WORK TO COMPLETE:
From the line with "Format your response" to the last line of the data below, repeat every line exactly and add nothing.

PROVIDED ENTRIES:
++++

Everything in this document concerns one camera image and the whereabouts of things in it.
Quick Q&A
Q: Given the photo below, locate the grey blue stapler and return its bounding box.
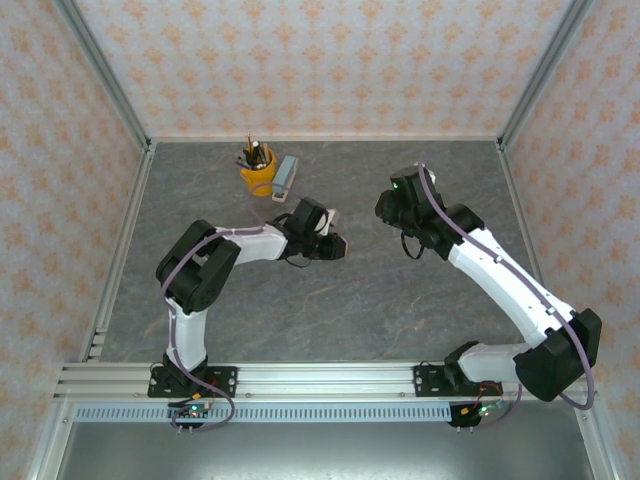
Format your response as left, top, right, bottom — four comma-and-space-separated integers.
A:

++++

RESULT OF THIS EXERCISE:
Format your response as left, top, right, bottom — four comma-and-space-separated integers.
A:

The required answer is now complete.